Early this spring “we laid the groundwork to import six million doses of vaccine but the health ministry did not allow it,” reported Masoud Khansari, president of the Tehran Chamber of Commerce on August 12.
This is yet further evidence that the health ministry is opposed to importing vaccines. However, on July 25, health minister Saeed Namaki claimed his ministry “is not responsible for importing vaccines. Its job is to manage the contagion and administer the vaccines.” He reasserted this position and defended the performance of the health ministry on August 12 during a visit to Mashhad: “Our duty was not to acquire vaccines. Others had to import it and we organized the injections. But they broke their promises and those who had claimed to be our friends left us alone in the middle of a slaughterhouse.”
Dr. Zali’s revelations show that the officials of the Islamic Republic were willing to spend money on items like medicine for treating symptoms of Covid-19 but not only refused to spend it on importing vaccines, they even prevented others from doing so.
“We mustn’t obsess over the price of vaccines and buy them even at twice the price to protect people,” said Dr. Zali. “We spent €720 million on Remdesivir [a drug used to treat severe Covid-19] but we should have spent that on vaccines. How come, under sanctions, we can buy petroleum equipment at three times the price but not do the same for vaccines?”
Isfahan Hospital Boss Warns Black Fungus Spreading Among Children
Behrouz Kalidari, the deputy director of treatment at Isfahan University of Medical Sciences, reported that local hospitals have seen an outbreak of black fungus among patients with Covid-19.
The rare but serious infection affects the sinuses and facial bones and can cause sight loss or brain damage. When untreated, it kills 50 percent of sufferers.
On Friday, August 13, Kalidari told the Iranian Metropolis News Agency (IMNA) that more than 40 children had come down with the disease, mucormycetes, at Imam Hossein Hospital and three at the university’s hospital in Isfahan.

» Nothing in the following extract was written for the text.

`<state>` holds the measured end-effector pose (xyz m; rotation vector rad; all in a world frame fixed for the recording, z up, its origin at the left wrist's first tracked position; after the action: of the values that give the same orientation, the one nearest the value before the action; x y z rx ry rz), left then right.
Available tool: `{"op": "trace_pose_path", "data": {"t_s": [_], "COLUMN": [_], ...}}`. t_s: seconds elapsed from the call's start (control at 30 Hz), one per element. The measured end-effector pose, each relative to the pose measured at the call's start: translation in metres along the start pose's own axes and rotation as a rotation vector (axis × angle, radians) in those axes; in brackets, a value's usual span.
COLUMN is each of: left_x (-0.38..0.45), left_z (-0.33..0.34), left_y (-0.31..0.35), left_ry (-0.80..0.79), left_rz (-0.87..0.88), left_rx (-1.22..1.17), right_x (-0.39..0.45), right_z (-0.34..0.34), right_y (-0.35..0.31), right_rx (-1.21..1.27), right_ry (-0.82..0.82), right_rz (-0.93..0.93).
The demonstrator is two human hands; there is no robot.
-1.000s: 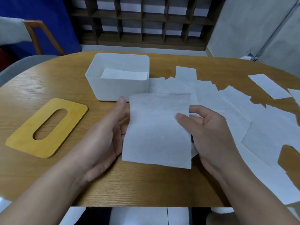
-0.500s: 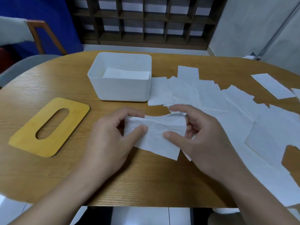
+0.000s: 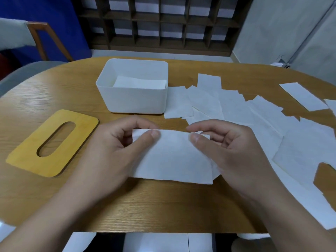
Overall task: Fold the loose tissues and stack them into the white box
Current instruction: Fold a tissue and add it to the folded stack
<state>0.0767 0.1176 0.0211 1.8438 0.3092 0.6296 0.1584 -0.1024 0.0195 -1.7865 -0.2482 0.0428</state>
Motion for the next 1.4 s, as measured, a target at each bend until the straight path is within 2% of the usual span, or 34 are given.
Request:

One of the cases, he said, was an eight-year-old child. Doctors had to remove parts of his cheek and eye in order to save his life. "The more people we have with immunodeficiency conditions,” Kalidari warned, “the more that opportunistic viruses such as black fungi are likely to spread."
Black fungus infection was first observed spreading among Covid-19 patients in India in May. Hospitals have since had to set up special units to treat thousands of affected people after they had recovered from Covid-19.
The US Center for Disease Control and Prevention has warned the infection is “highly aggressive” and should always be treated immediately.
In June this year, Massoud Mardani, a member of the National Coronavirus Headquarters’ scientific committee, had also said cases of black fungus had been observed in Tehran.
Official Coronavirus Statistics
According to the health ministry’s weekly statistics, a total of 3,587 patients are known to have lost their lives to Covid-19 in the week ending August 12: an increase of 1,033 over the preceding week’s death toll of 2,554. With 588 deaths, August 9 had the highest officially-recorded number of fatalities for the week.
At the week’s end, 7,048 Covid-19 patients in Iran were being treated in ICUs. At the time of writing, according to the health ministry, 3,531,142 Iranians had received both doses of the vaccine.
There are currently 336 Iranian cities on red alert for coronavirus transmission. Another 84 are rated orange and 28 are yellow. No city in Iran is currently on “blue” alert.